13 Na elaboração desse desenho o entrevistado buscou separar visualmente as organizações entre um lado e outro da Serra do Brigadeiro e em seguida relatou as relações entre elas, demonstrando que existe uma separação de dois grupos, que coincide com essa separação geográfica, mas as organizações de Divino estão vinculadas diretamente às organizações do outro lado da Serra. Após realizar o desenho e descrever as relações entre municípios e suas organizações, o entrevistado foi relatando como as organizações se articulavam, a história dessas articulações e os conflitos que definiam essa separação entre grupos.

Figura 4: Desenho da rede por um representante de organização do setor público14. Fonte: Dados da pesquisa, 2014.

Foi utilizada também como técnica de pesquisa a observação não participante, na qual o pesquisador “não toma parte nos conhecimentos objetos de estudo como se fosse membro do grupo observado, mas apenas atua como espectador atento” (RICHARDSON, 1985, p. 214). Seu papel foi de observar o máximo de ocorrências que interessavam a este trabalho e registrar suas percepções sobre as mesmas em um caderno de campo, que se tornou importante instrumento de registro de dados. As observações ocorreram em duas reuniões do Colegiado Territorial e três do grupo gestor. A observação foi de fundamental importância para apreender também percepções dos sujeitos de pesquisa em relação ao fenômeno estudado nos momentos de discussão sobre o território nesses espaços coletivos formais.

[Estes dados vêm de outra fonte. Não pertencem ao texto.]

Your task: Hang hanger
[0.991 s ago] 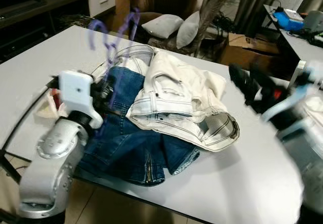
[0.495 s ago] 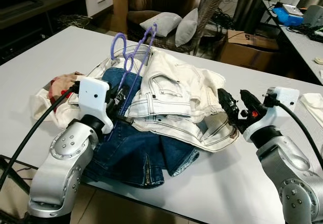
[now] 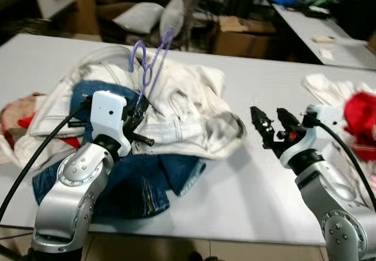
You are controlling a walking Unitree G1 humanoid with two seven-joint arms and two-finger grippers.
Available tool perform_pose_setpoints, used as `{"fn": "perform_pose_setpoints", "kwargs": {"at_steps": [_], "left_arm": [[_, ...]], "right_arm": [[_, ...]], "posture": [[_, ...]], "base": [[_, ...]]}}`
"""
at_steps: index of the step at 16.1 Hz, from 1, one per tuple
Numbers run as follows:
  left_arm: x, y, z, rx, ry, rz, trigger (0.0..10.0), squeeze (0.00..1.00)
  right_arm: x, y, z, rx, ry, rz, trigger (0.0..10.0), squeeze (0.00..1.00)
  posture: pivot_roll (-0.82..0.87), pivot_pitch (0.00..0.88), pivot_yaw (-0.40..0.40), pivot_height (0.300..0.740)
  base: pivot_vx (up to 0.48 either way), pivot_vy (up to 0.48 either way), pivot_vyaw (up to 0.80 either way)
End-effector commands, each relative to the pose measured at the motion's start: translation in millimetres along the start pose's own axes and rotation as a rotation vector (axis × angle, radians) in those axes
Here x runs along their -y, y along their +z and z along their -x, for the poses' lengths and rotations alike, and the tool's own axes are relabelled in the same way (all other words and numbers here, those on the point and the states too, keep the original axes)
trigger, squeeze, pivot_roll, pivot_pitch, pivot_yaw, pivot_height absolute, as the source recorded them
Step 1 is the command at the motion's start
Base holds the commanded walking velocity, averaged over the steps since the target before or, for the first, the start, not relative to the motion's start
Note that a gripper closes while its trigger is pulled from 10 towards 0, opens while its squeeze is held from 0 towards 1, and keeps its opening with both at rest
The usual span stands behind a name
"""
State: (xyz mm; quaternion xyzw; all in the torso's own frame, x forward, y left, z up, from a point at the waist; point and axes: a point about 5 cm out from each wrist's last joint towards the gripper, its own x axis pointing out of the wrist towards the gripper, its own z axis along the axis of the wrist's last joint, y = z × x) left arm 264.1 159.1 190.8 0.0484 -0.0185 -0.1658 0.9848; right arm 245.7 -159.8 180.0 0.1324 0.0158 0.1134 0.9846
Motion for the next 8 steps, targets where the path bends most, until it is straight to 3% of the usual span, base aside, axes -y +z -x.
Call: {"fn": "perform_pose_setpoints", "kwargs": {"at_steps": [1, 8], "left_arm": [[4.1, -3.6, 0.1, -0.021, -0.024, 0.002, 10.0, 0.0], [4.4, -3.8, -0.1, -0.025, -0.032, -0.012, 10.0, 0.0]], "right_arm": [[-0.7, 4.5, 1.8, 0.019, -0.002, 0.005, 10.0, 0.0], [-3.0, 3.2, 3.1, 0.018, 0.003, 0.01, 10.0, 0.0]], "posture": [[0.04, 0.0, -0.076, 0.74], [0.04, 0.0, -0.071, 0.74]], "base": [[-0.304, 0.0, -0.52], [-0.294, 0.0, 0.0]]}}
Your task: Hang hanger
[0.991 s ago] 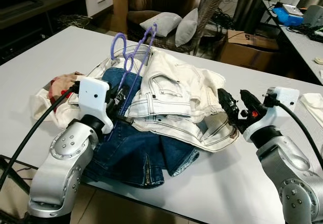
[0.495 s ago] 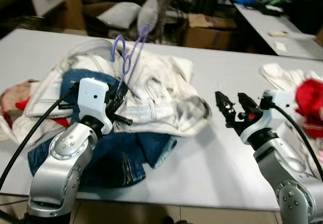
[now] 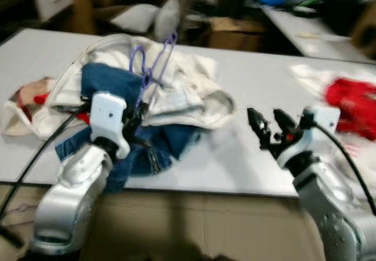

14 Nesse desenho o entrevistado desenhou todos os municípios (que estão abreviados), ao centro o Colegiado (CTDRS) e ao redor as organizações que para ele eram centrais na rede e, em seguida, descreveu oralmente todo o processo de constituição do território, os conflitos existentes e as mudanças nessa configuração da rede, com a marginalização da sua organização ao longo do tempo. Posteriormente, nesta versão final do desenho, que é produto de muitos rabiscos e palavras, ele apresentou outras organizações que não foram incluídas no TSB, mas que poderiam ter sido, como os CMDRSs.